The strange thing is that the upper limit seems to be a moving target, ie. sometimes --max 1000 will work, and other times it won’t. This is very frustrating, as I can’t even delete files to change my retention rules and run a new backup.

JonMikelV · November 13, 2018, 7:36pm

Interesting tool, thanks for sharing it!

Assuming I’m understanding things correctly, the gdrive tool helped isolate the issue to Google Drive (or the connection to it) so the only “fix” is to either get Google Drive (or the connection) to not timeout and/or updated Duplicati to better respond to this when it happens.

I don’t know how Duplicati currently handles it, but perhaps we should start with --max 0 and if that fails go to --max 1000 and for each failure after that cut the max in half until we get to 0 at which point it’s a true failure.

Of course this assumes Duplicati already handles aggregating the multiple fetches (which it might not yet do).

Alternatively, we could look at the database which should be able to tell us how many files to expect and then start with a max of double that…

kenkendk · November 13, 2018, 9:05pm

Yes, Duplicati already handles pagination:

github.com

duplicati/duplicati/blob/master/Duplicati/Library/Backend/GoogleServices/GoogleDrive.cs#L485


      
                          mimeType = FOLDER_MIMETYPE,

                          labels = new GoogleDriveFolderItemLabels { hidden = true },

                          parents = new GoogleDriveParentReference[] { new GoogleDriveParentReference { id = parent } }

                      };

          

                      var data = System.Text.Encoding.UTF8.GetBytes(JsonConvert.SerializeObject(folder));

          

                      return m_oauth.GetJSONData<GoogleDriveFolderItem>(WebApi.GoogleDrive.CreateFolderUrl(m_teamDriveID), x =>

                      {

                          x.Method = "POST";

                          x.ContentType = "application/json; charset=UTF-8";

                          x.ContentLength = data.Length;

          

                      }, req =>

                      {

                          using (var rs = req.GetRequestStream())

                              rs.Write(data, 0, data.Length);

                      });

                  }

              }

          }

We currently rely on Google’s API to use a sensible default for the limit, but we could easily change that to use a forced limit.

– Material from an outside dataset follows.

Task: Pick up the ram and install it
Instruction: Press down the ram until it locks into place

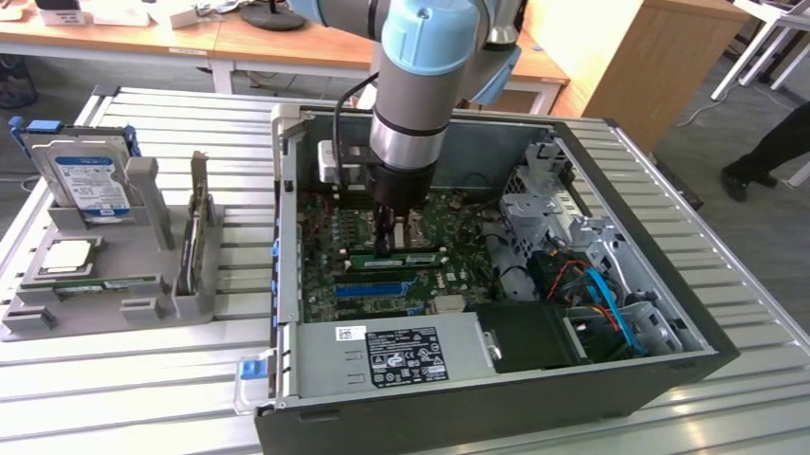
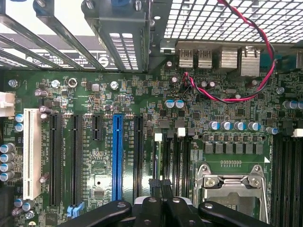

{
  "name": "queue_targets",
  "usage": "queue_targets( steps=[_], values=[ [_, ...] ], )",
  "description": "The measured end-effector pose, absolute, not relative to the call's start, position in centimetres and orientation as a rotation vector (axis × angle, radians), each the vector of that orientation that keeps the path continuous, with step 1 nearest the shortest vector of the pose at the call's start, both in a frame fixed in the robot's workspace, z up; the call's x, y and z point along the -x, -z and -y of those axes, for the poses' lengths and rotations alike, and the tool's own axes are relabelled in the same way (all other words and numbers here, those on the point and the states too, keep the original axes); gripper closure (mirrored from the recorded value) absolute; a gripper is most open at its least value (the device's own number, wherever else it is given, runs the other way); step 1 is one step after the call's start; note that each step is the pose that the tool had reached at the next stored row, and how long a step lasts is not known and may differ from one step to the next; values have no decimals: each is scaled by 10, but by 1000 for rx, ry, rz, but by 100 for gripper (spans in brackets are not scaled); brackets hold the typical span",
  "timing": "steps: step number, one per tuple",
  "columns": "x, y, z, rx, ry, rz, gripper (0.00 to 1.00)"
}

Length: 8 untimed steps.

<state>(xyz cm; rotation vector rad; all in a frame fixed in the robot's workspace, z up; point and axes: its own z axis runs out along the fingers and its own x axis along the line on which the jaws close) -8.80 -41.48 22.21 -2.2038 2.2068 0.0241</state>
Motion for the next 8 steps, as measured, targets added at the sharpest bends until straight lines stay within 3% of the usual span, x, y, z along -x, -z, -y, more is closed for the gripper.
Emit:
queue_targets(
  steps=[8],
  values=[
    [88,-228,415,2204,-24,-2207,89]
  ],
)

The docs say default is 100:

ipitcher · November 16, 2018, 5:50pm

Interesting. This problem seems to have magically disappeared. My previously failing scheduled backups began working again today. If Duplicati depends on the Google Drive API to set a limit, maybe something on Google’s end was bungled, causing list queries with no specified limits to return more than 100 records at a time?

JonMikelV · November 16, 2018, 6:17pm

I don’t suppose you’d believe we had Google rewrite their API to work better with Duplicati, would you?

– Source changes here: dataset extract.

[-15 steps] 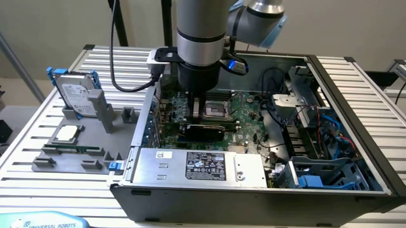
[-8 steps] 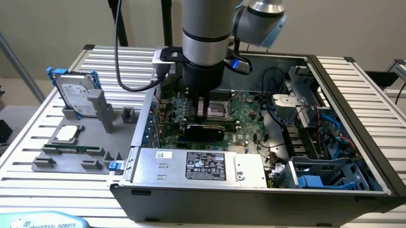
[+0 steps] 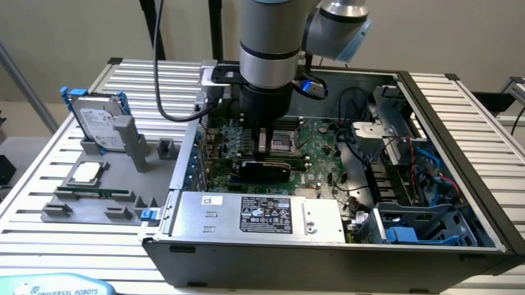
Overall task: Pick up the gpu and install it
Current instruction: 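Insert the gpu into the slot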
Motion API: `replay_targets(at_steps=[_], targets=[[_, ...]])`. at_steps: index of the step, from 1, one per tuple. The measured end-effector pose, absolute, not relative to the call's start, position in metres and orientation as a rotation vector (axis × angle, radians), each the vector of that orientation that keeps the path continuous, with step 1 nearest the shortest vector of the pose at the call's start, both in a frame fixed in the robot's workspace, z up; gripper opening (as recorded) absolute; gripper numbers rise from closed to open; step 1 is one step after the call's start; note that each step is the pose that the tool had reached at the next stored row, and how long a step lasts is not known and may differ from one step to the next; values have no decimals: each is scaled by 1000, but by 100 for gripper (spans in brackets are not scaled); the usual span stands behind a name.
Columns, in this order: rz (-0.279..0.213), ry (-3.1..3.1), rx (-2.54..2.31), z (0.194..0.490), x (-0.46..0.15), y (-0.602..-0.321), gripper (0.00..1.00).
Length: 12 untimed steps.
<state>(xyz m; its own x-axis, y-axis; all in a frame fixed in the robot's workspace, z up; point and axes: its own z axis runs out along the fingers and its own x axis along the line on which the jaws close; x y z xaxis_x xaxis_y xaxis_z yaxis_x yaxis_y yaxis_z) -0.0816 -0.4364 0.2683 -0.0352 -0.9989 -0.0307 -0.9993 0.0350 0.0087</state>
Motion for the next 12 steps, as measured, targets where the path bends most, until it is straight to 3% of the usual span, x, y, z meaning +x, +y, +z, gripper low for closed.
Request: replay_targets(at_steps=[6, 12], targets=[[44, 2248, -2170, 266, -81, -436, 11], [44, 2248, -2170, 287, -81, -436, 11]])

We’ve seen things like this in the past with other providers where a few (or even all) users have odd issues with the LIST step of things then they magically resolve themselves.

I wish there was a better way to pin down exactly where the issue is coming from so we could assure users without a bunch of manual steps. But in the end (at least this time) it sounds like Duplicati is “doing the right thing” by saying “hey - something isn’t wright the destination provider, let’s hold off on doing any backups until it’s resolved.”.

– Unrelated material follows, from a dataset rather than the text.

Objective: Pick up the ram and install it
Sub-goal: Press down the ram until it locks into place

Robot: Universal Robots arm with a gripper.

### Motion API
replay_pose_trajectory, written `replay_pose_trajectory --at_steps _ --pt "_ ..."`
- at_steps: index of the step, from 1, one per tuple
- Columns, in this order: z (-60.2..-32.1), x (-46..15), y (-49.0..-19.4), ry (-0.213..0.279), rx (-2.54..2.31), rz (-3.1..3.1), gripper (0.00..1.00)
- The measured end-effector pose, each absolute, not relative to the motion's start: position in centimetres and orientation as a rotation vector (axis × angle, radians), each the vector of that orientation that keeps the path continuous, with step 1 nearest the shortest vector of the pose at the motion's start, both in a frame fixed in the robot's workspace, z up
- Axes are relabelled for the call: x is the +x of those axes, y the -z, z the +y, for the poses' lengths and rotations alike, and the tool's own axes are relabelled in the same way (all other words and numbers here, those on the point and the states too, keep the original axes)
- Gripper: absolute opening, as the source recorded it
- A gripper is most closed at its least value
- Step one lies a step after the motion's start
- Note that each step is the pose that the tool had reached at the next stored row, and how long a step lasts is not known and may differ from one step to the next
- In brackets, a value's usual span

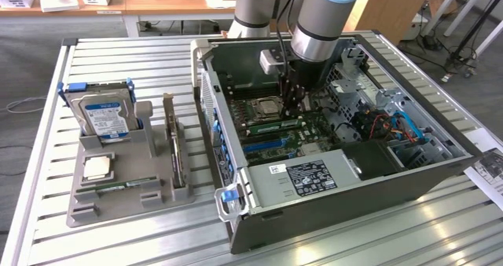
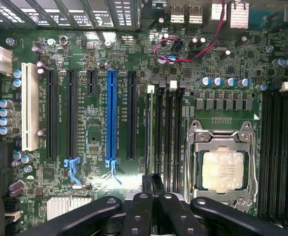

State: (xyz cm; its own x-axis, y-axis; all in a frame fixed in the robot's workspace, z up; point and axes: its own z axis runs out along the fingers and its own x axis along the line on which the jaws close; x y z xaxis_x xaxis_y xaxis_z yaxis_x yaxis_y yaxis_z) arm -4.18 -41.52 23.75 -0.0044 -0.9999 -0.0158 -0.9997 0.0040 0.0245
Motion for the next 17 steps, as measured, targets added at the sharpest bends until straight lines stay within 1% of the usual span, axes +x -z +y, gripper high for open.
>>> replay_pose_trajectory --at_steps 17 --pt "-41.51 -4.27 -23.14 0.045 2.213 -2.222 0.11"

ts678 · November 16, 2018, 6:23pm

For whatever it’s worth, I saw this and tried it two days ago and saw the problem. Just now, all is well again…

There were 15 backend files at the time of failure (now 18 with today’s backup) so it might not be a size bug. Proof is not certain because Duplicati has been restarted (I’m not sure what version it was), but I’ve seen the error come and go before. I’m not sure what causes it, and web searches didn’t offer me a definitive answer.

Somewhere there’s an official Google document that advises exponential backup, so if it was still happening, –retry-delay of something larger than the default 10 seconds would have been something worth playing with, which has already been done above with good results. Network tracing as mentioned above might also help, and the experiments from @ipitcher (thanks!) are also sounding useful in figuring out what affects the error.